新十津川農高前のバス停で下車してから、駅跡まで徒歩で大体10分といったところ。何度か、気が向いた時に来ていたせいか、どことなく通い慣れた気がする駅へのアクセスルートを歩いていくと、そこには何やら見慣れない光景が……
廃止後に新十津川駅跡が工事中だった頃にも来たことがあったが、それに増して凄くスッキリ、非常に開放感のあるキレイな空間が広がっていた。
駅周辺に鉄道林が植えられ、緑の多さや古い駅舎も相まって、野晒し具合に妥協を見せなかった鉄道現役当時を振り返ると、ここ本当に同じ場所か!? と思えるくらいの激変ぶりに驚かされた。鉄道林がなくなると、こうも見た目が変わるのか……。

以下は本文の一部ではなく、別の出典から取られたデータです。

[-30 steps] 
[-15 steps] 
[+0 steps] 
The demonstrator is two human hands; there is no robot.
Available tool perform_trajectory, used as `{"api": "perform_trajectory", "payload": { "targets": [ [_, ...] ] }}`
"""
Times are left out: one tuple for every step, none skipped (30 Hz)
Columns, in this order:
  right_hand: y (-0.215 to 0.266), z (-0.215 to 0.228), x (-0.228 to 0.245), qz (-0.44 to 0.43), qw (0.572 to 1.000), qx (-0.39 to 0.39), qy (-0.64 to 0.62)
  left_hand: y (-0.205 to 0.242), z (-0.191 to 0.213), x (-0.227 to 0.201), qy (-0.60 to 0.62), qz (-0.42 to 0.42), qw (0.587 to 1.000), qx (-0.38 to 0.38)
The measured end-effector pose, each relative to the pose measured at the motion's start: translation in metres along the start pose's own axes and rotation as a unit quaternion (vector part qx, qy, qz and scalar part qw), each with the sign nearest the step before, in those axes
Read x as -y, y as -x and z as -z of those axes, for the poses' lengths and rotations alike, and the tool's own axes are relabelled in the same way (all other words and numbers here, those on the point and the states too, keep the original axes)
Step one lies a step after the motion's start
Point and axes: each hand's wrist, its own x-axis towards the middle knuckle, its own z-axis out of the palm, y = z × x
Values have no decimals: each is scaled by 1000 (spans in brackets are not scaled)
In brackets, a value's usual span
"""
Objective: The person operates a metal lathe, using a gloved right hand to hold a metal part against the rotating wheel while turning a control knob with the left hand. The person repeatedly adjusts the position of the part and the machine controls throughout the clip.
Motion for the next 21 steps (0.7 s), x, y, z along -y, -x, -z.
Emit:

2024年6月現在のところ、駅舎は既に解体され、「駅跡地さくら公園」の名称で、プラットホームとアプローチの階段、一部レールや駅名標等が整備保存されている。2023年10月オープンと、公園としてはまだ出来たばかりだ。
■罠? あるよ。
札沼線代替バスの旅は、この新十津川で実質終了。とはいえ新十津川に留まるわけには行かず、いずれにせよ滝川駅へ向かわないといけない。ここで浮上するのが、新十津川→滝川駅への足はあるのか、という話だ。
もし平日なら次に来る浦臼町営バスに乗ればよい、と思いたくなる。ところが浦臼町営バスは、新十津川〜滝川駅間の区間乗車ができないルールになっており、思惑は脆くも崩れ去る。
別のバス路線を見ると、「新十津川役場」バス停から、北海道中央バスによる滝川駅行きが出ている。それなら安心……ではあるものの、問題はバスの時間だ。
浦臼町営バスで15:53に新十津川農高前バス停に着いて利用可能な、直近の北海道中央バス滝川駅行きは17:50発。ここでも2時間近くバス待ちが発生。『恐怖の報酬』よろしく、ミッション完了して安心した後に、ダメージのでかい罠が待っていたりする。
新十津川〜滝川の間は約4km。駅跡見学に割く時間にもよるが、大抵は歩きの方が早く着けるハズ。当日も迷わず徒歩、景色見ながらゆっくり歩いて大体1時間。でもこの手段、日没が早い季節だとちょっとキツいかも。